# Module 2 - Excercise overview


### Fabric Prerequistis

You need to have Lakehouse enabled and connected. 

Link to Lakehouse (replace these strings)
- Tables: `abfss://Fabric_2024@onelake.dfs.fabric.microsoft.com/LK_flights.Lakehouse/Tables`
- Files: `abfss://Fabric_2024@onelake.dfs.fabric.microsoft.com/LK_flights.Lakehouse/Files`

You will also need:
- PySpark notebook and connect it to the Fabric standard session


## Exercise 1: Creating a Lakehouse and Writing Data to a Delta Table

In this exercise, you'll create a storage resource (Lakehouse) in Microsoft Fabric and store structured data in a Delta Table using PySpark.

### Step-by-Step Instructions:

1) Create a Lakehouse in Microsoft Fabric:
    - Go to your Microsoft Fabric workspace.
    - Create a Lakehouse storage option from the "New" menu. The Lakehouse provides a scalable data lake storage.
    - This Lakehouse will serve as your storage layer.

2) Load Data into PySpark DataFrame:
    - In Microsoft Fabric's notebook or PySpark environment, load a dataset into a PySpark DataFrame. In this example, we'll use some sample data (a dictionary) and convert it to a PySpark DataFrame.

3) Write Data to Delta Table:
    - After creating the DataFrame, save it as a Delta table in your Lakehouse storage.

In [None]:
from pyspark.sql import SparkSession
from pyspark.sql import Row


spark = SparkSession.builder.appName("LakehouseExample").getOrCreate()


data = [
    Row(id=1, name='John Doe', age=100, city='New York'),
    Row(id=2, name='Enrico van de Laar', age=42, city='Utrecht'),
    Row(id=3, name='Tomaz Kastrun', age=45, city='Ljubljana')
]
df = spark.createDataFrame(data)

# Write DataFrame to Delta Table in the Lakehouse
lakehouse_path = "Files/Files/Files"  # Modify path according to your Lakehouse structure
df.write.format("delta").mode("overwrite").save(lakehouse_path)

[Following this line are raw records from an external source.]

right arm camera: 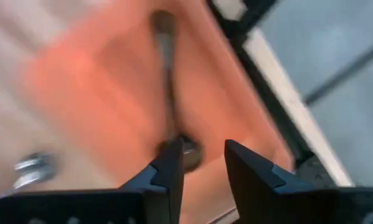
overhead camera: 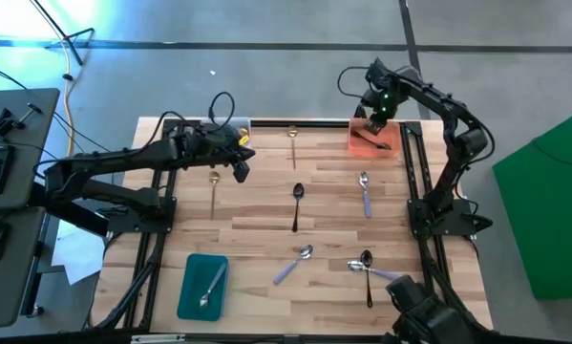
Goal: Sort silverware by color (type)
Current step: Put the top black spoon into the orange bin, then put the bottom right purple spoon into the blue bin
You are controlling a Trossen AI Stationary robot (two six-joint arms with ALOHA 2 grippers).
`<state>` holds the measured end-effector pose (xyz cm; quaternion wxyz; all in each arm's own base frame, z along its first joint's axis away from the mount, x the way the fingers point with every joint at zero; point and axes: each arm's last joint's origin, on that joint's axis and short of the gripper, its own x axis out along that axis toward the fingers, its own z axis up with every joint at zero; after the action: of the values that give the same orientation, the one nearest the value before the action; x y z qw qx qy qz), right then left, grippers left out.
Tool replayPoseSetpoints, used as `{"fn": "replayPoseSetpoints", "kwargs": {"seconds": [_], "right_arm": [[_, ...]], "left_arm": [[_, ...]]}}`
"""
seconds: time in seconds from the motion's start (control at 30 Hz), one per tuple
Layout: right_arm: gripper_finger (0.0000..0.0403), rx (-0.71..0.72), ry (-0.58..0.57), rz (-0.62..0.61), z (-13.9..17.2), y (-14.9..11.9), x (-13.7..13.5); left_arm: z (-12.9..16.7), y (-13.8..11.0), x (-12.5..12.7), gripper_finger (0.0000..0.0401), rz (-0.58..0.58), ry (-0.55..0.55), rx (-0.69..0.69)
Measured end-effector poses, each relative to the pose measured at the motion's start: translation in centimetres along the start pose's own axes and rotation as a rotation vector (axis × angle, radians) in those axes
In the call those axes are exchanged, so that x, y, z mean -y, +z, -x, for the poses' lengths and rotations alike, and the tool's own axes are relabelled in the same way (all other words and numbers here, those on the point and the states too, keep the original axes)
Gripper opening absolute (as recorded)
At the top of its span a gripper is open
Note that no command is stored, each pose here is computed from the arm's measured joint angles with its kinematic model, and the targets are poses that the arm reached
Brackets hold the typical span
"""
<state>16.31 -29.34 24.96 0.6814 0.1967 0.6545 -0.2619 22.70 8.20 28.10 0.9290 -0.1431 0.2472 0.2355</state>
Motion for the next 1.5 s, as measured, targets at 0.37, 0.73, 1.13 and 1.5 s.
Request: {"fn": "replayPoseSetpoints", "kwargs": {"seconds": [0.37,0.73,1.13,1.5], "right_arm": [[0.0014,0.369,0.294,0.086,7.2,-4.6,-8.6],[0.0020,0.341,0.491,0.079,8.1,-17.1,-20.2],[0.0054,0.070,0.519,0.171,5.0,-24.7,-28.0],[0.0152,0.002,0.420,0.226,0.2,-26.4,-35.1]], "left_arm": [[0.0,0.8,0.4,0.0000,-0.022,-0.082,0.079],[0.0,1.1,0.5,0.0000,-0.058,-0.100,0.103],[0.0,1.1,-0.1,0.0000,-0.033,-0.088,0.096],[0.0,1.1,-0.1,0.0000,-0.035,-0.100,0.086]]}}
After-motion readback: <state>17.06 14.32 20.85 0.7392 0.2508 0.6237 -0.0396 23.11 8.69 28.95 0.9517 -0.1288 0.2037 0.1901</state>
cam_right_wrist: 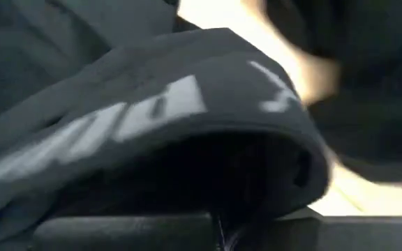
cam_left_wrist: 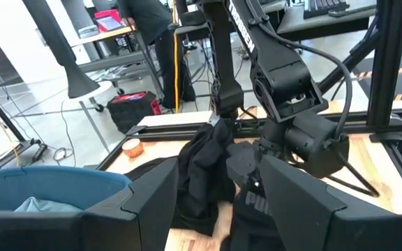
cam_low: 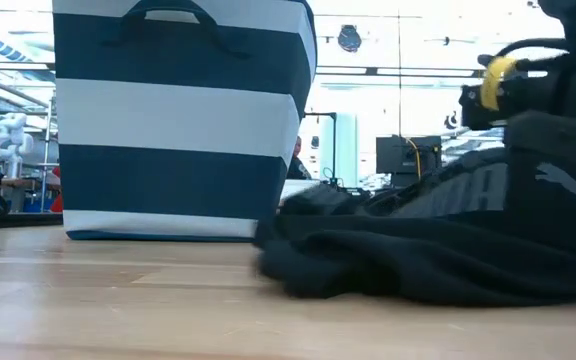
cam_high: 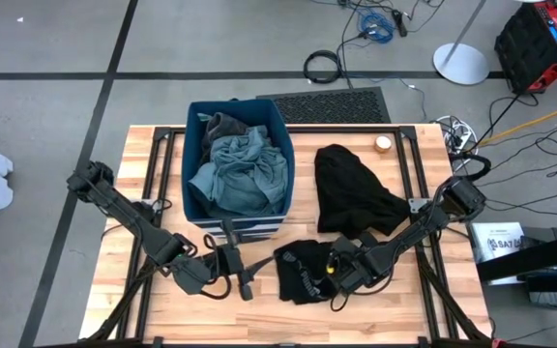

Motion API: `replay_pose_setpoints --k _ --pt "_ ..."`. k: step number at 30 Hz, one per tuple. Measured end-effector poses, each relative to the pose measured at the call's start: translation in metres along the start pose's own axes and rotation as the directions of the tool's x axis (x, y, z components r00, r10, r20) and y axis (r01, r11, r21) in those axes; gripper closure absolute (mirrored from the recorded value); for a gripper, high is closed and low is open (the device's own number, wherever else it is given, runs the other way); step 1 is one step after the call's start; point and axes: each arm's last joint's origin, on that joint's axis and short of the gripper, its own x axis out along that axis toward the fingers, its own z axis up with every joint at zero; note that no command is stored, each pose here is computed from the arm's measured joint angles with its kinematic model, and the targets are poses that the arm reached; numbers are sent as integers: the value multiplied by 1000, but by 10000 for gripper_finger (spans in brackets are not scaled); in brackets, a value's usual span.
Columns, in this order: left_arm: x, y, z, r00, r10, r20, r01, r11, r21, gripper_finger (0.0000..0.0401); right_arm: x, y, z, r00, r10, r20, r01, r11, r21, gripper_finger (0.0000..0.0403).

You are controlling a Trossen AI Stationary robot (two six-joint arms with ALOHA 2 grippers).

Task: Sort clothes
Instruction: Put the black boxer into the blue laundry organizer

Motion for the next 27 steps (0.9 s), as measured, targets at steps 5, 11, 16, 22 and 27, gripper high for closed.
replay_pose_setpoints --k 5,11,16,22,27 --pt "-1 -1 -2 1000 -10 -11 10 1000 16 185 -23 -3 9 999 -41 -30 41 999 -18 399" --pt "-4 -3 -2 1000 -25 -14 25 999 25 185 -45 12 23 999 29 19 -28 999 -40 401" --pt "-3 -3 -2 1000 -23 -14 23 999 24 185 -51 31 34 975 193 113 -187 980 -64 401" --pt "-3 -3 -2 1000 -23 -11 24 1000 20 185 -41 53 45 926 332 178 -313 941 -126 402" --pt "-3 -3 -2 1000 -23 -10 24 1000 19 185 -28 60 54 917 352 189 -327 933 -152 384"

print("Data successfully written to the Delta table in the Lakehouse.")


## Exercise 2: Creating a Spark Cluster for Distributed Computation

In this exercise, you will create a compute resource (Spark Cluster) in Microsoft Fabric and perform distributed data processing using PySpark.
Step-by-Step Instructions:

1) Create a Spark Cluster in Microsoft Fabric:
    - Go to your Microsoft Fabric workspace and choose "Spark Job Definition" from the "New" menu to create a Spark Cluster.
    - Set the cluster size depending on the data size and computational needs.

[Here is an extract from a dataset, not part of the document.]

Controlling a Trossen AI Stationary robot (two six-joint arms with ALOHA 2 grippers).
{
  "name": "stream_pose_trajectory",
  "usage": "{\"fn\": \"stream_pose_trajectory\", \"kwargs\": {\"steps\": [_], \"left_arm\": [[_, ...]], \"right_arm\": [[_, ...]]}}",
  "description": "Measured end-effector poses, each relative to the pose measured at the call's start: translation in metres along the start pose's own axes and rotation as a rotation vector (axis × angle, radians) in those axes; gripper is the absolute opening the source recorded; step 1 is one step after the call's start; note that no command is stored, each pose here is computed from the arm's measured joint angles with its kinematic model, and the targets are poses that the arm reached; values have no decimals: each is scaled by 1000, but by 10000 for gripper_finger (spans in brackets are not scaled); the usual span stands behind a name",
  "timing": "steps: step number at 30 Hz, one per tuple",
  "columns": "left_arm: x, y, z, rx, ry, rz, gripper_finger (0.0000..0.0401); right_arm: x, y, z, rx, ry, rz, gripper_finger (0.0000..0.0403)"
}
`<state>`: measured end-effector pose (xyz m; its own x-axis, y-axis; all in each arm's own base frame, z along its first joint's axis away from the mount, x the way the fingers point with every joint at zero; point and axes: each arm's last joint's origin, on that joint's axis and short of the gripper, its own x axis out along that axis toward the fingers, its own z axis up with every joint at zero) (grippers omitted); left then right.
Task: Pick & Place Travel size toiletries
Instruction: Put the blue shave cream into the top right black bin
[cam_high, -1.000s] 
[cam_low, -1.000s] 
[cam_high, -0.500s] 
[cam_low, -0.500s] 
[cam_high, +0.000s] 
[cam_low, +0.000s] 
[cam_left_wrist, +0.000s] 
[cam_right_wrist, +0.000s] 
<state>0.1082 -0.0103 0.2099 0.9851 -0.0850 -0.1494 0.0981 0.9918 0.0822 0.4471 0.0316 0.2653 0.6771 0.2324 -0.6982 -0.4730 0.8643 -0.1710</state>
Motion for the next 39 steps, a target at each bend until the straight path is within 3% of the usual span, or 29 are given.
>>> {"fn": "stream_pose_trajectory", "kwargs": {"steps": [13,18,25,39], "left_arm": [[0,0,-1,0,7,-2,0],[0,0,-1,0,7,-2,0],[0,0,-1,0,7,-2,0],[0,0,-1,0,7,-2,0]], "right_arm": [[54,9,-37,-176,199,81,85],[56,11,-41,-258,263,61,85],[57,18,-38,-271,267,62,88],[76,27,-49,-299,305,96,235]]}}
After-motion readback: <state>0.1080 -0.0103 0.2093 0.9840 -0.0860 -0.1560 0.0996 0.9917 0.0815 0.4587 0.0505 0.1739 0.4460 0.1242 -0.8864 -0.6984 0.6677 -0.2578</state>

2) Perform Distributed Computation:
    - Once the Spark Cluster is available, use PySpark to load a dataset and perform distributed computation such as calculating averages or sums.

In [None]:
from pyspark.sql import SparkSession

# Initialize Spark Session
spark = SparkSession.builder.appName("DistributedComputation").getOrCreate()

# Load data into PySpark DataFrame
data = [(1, 'Math', 85),
        (2, 'Math', 90),
        (3, 'Math', 78),
        (1, 'Science', 95),
        (2, 'Science', 89),
        (3, 'Science', 92)]

columns = ['student_id', 'subject', 'score']
df = spark.createDataFrame(data, columns)

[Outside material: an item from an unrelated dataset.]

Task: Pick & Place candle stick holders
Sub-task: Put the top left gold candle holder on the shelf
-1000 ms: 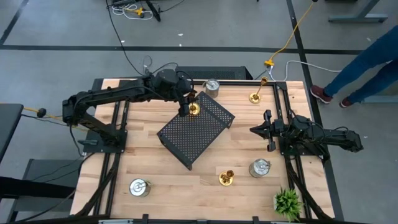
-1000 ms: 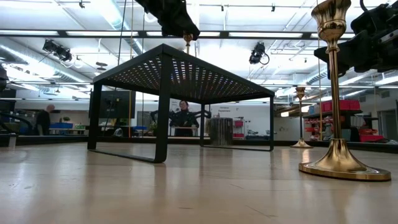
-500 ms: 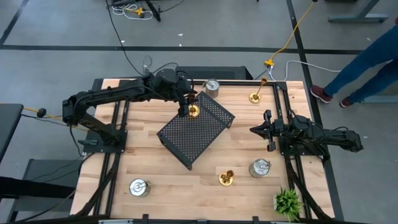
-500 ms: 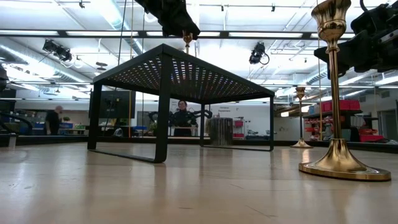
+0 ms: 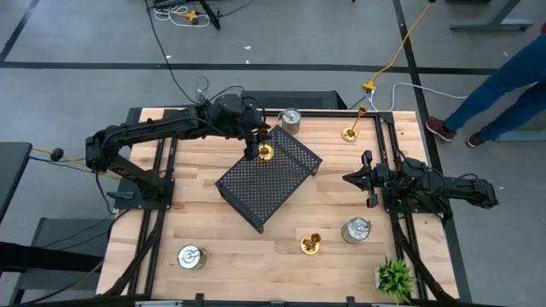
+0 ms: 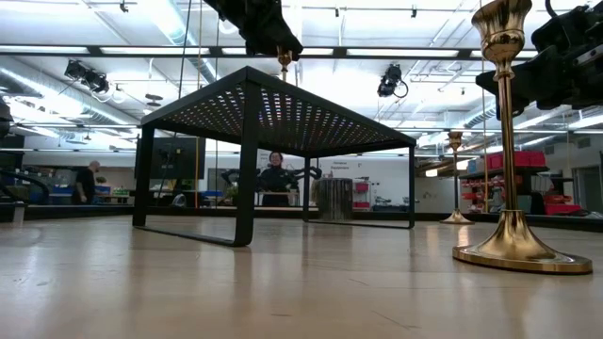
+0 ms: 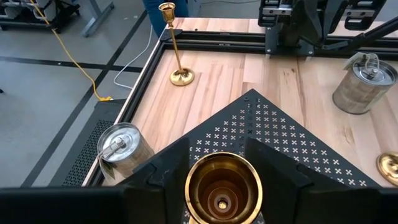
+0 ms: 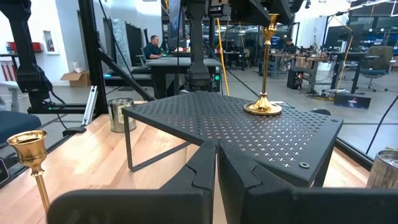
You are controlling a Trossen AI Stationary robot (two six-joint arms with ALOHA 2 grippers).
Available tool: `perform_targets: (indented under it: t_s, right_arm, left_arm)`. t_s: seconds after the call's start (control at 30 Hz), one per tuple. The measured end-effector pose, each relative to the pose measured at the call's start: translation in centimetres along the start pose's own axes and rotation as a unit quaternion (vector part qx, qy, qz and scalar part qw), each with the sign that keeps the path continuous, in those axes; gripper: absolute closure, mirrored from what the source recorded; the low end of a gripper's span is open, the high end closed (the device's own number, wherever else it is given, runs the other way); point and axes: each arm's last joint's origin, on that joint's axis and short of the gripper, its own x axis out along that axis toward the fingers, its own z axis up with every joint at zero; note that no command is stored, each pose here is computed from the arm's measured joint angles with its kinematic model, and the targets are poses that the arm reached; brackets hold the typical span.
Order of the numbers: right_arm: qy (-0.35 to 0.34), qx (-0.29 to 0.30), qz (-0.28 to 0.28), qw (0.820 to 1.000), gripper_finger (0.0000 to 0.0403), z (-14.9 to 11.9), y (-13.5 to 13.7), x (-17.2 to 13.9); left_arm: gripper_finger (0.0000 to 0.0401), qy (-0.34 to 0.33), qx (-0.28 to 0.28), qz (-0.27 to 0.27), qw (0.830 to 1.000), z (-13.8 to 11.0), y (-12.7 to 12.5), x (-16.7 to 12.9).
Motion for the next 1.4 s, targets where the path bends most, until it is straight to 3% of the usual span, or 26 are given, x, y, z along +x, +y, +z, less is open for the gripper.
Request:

# Perform distributed computation: Calculate average score per subject
avg_scores = df.groupBy("subject").avg("score")
avg_scores.show()

# Optionally, write the output to a Delta Table or storage
output_path = "Files/Files/Files"
avg_scores.write.format("delta").mode("overwrite").save(output_path)


### Exercise 3: Partitioning Large Datasets in Storage for Optimized Compute Performance

In this exercise, you will store a large dataset with partitioning to improve compute efficiency. Partitioning helps when working with large datasets by splitting them into smaller, more manageable parts.
Step-by-Step Instructions:

1) Create or Load a Large Dataset:
    - You can create or load a large dataset (for this exercise, we simulate one).
    - In Microsoft Fabric, partition the dataset based on a key (e.g., year, region) to improve query performance.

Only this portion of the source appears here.